__What to produce__
Please give back, word for word, each line from the start of the entries through the one in which "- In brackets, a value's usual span" is found.

Entries taken from a collection
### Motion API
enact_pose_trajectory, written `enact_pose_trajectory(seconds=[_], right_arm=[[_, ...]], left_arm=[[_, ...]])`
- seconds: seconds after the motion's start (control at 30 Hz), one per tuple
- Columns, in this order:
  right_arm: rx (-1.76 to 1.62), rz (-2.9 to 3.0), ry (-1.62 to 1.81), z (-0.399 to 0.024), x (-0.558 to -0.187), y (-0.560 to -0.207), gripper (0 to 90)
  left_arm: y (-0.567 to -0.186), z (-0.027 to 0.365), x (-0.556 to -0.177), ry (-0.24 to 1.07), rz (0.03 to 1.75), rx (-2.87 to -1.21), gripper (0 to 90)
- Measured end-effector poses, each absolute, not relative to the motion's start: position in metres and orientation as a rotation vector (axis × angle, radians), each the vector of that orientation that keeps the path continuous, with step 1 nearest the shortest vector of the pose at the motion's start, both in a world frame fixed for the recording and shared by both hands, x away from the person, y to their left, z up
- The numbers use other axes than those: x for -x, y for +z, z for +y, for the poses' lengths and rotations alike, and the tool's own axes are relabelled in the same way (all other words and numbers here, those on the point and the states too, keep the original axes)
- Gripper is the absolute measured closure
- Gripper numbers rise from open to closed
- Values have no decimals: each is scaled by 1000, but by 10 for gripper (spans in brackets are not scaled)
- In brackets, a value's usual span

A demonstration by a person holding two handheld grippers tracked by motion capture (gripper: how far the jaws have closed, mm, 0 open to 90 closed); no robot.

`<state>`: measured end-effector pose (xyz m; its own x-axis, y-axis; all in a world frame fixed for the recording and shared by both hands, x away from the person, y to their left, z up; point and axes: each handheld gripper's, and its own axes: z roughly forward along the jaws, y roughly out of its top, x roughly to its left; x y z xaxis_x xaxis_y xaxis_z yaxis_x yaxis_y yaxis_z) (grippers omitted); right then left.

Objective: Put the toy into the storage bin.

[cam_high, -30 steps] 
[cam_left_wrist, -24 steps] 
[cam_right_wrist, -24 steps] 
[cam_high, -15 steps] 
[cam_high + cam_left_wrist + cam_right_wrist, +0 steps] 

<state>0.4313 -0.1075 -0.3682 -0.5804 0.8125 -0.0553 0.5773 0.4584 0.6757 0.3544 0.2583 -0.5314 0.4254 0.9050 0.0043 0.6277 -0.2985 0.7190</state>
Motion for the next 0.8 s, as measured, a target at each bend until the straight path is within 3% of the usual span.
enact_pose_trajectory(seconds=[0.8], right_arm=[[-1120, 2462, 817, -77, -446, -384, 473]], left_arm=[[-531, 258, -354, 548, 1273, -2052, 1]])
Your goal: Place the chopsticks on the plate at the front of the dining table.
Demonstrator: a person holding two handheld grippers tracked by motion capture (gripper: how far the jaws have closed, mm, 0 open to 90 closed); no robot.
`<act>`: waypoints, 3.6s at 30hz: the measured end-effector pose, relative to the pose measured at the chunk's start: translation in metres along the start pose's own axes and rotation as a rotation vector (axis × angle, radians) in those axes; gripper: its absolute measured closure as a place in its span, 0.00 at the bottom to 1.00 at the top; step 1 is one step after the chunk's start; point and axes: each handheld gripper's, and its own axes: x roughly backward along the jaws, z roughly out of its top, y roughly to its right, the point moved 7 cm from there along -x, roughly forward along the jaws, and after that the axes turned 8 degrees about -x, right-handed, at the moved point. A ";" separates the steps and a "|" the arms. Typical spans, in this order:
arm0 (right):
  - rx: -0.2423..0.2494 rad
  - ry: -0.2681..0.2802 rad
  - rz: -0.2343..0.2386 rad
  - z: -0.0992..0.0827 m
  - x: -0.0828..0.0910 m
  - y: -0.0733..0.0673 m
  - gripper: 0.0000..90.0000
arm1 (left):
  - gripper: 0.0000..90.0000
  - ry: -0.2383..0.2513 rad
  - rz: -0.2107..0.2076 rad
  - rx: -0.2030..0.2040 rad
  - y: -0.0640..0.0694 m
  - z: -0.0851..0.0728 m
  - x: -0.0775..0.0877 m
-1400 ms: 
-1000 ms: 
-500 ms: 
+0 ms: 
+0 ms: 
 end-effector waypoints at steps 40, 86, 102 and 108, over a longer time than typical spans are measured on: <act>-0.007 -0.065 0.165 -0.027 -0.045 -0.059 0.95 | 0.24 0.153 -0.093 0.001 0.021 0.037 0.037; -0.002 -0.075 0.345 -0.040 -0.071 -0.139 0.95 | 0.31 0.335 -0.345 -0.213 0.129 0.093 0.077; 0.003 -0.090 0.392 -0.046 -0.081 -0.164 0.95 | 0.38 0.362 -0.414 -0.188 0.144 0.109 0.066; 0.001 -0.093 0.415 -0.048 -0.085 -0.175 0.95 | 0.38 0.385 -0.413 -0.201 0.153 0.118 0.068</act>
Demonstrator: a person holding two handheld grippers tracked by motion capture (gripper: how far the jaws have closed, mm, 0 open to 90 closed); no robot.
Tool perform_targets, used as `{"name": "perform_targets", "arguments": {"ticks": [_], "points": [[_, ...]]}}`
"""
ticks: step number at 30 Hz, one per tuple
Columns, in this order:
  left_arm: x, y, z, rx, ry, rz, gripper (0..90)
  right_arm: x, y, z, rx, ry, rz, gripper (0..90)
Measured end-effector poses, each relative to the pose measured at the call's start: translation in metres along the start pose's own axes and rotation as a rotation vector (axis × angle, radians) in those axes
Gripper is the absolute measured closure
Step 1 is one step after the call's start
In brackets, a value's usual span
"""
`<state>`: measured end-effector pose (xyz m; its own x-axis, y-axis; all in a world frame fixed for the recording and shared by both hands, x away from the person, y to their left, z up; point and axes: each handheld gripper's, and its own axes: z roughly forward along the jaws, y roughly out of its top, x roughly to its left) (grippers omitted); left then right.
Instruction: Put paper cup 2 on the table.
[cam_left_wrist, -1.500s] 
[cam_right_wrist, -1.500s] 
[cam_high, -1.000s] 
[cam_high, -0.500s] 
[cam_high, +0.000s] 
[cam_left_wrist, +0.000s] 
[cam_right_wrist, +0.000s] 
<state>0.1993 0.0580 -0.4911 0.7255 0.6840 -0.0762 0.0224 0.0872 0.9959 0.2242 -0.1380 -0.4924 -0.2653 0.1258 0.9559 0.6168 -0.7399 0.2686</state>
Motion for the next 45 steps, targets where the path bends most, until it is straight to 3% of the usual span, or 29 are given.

__Solution to this problem__
### Motion API
enact_pose_trajectory, written `enact_pose_trajectory(seconds=[_], right_arm=[[_, ...]], left_arm=[[_, ...]])`
- seconds: seconds after the motion's start (control at 30 Hz), one per tuple
- Columns, in this order:
  right_arm: rx (-1.76 to 1.62), rz (-2.9 to 3.0), ry (-1.62 to 1.81), z (-0.399 to 0.024), x (-0.558 to -0.187), y (-0.560 to -0.207), gripper (0 to 90)
  left_arm: y (-0.567 to -0.186), z (-0.027 to 0.365), x (-0.556 to -0.177), ry (-0.24 to 1.07), rz (0.03 to 1.75), rx (-2.87 to -1.21), gripper (0 to 90)
- Measured end-effector poses, each absolute, not relative to the motion's start: position in metres and orientation as a rotation vector (axis × angle, radians), each the vector of that orientation that keeps the path continuous, with step 1 nearest the shortest vector of the pose at the motion's start, both in a world frame fixed for the recording and shared by both hands, x away from the person, y to their left, z up
- The numbers use other axes than those: x for -x, y for +z, z for +y, for the poses' lengths and rotations alike, and the tool's own axes are relabelled in the same way (all other words and numbers here, those on the point and the states too, keep the original axes)
- Gripper is the absolute measured closure
- Gripper numbers rise from open to closed
- Values have no decimals: each is scaled by 1000, but by 10 for gripper (spans in brackets are not scaled)
- In brackets, a value's usual span

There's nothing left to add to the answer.